Figure 5 shows results obtained on an ex-vivo pig trachea sample. The separation between each acquired curve level is 1 mm. The acquisition time is a critical parameter, as the sample is a dynamic medium. Small deformations of the sample due, for example, to water evaporation at the surface, can produce fringe blurring if the integration time of the CCD is too long, thus preventing curve extraction. We observed that for acquisition times higher than 2 ms, the fringe contrast becomes too low to be detected.

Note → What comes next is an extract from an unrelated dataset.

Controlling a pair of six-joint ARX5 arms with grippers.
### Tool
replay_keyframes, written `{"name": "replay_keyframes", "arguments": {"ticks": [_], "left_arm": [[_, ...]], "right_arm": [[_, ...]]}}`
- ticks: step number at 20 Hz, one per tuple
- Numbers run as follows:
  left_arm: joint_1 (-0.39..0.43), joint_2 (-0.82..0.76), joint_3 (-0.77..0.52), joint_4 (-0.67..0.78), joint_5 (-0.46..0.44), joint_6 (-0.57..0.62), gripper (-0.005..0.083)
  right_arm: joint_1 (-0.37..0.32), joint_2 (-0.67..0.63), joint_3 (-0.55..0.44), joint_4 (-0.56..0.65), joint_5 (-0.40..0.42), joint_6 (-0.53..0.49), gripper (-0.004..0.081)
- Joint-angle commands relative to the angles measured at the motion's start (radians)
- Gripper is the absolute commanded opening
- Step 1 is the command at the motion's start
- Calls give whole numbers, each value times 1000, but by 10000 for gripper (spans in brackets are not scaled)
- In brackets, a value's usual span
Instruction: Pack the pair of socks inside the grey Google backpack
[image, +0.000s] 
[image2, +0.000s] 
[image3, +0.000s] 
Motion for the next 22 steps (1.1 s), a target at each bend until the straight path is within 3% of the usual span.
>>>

Figure 5 shows a measurement obtained on a small ex-vivo pig bronchus using three fibers for illumination. Separation between each acquired interferogram is 0.2 mm, which results in data cloud points of 972 tridimensional coordinates. The interpolated surface used for visualization was evaluated on 2240 vertexes. Compared to metallic samples, a source of imprecision on biological samples is related to the light penetrating the sample: part of the photons encounter single scattering. These photons can potentially be backscattered in the direction of the detector, and propagate on the same optical path length as the reference, and thus participate in the interference with the reference wave. Such photons are coming from positions closer to the endoscope than the one to be isolated, and a wider interference pattern is observed.

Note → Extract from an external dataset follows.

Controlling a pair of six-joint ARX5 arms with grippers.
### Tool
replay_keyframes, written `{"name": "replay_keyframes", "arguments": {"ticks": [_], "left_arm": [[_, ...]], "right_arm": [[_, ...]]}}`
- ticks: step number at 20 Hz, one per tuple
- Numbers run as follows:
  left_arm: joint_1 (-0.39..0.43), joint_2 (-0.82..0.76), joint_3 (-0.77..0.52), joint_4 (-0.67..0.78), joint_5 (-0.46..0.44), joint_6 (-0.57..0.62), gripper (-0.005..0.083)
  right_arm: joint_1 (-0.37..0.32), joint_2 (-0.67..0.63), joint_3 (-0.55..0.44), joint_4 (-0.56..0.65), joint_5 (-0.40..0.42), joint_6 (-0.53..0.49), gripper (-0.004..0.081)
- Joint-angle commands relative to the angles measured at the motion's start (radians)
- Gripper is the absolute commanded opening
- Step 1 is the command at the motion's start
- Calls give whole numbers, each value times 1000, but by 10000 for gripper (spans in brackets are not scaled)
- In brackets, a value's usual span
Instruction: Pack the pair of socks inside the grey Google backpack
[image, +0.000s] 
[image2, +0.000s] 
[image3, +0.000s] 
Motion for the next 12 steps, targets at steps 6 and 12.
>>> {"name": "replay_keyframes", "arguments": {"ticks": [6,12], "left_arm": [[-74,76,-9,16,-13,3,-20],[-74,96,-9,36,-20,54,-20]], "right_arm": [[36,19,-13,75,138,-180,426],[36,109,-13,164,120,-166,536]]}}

In contrast with indirect imaging techniques, low-coherence endoscopy allows for measurements directly in situ, e.g., within an operating room, and therefore does not require the patient to be moved to an imaging facility. Moreover, it is shown that the use of a low-coherence source in an off-axis configuration interferometer, in conjunction with the inherent small aperture of rigid endoscopes, can be efficiently used to separate the desired signal from the background, either in the Fourier spectrum or by filtering in the space domain with Gabor filters, thus allowing us to acquire the depth information in a single acquisition. Impact of the illumination design on the detectability of the signal is highlighted. A compact solution (overall volume 115×83×94 mm) for the realization of the device is designed, characterized, and tested on an ex-vivo pig sample. It demonstrates that our low-coherence endoscope can be successfully used to obtain tridimensional imaging of upper airways.
The authors are thankful of the Swiss National Science Foundation for supporting part of this work (research grant 3200-109916).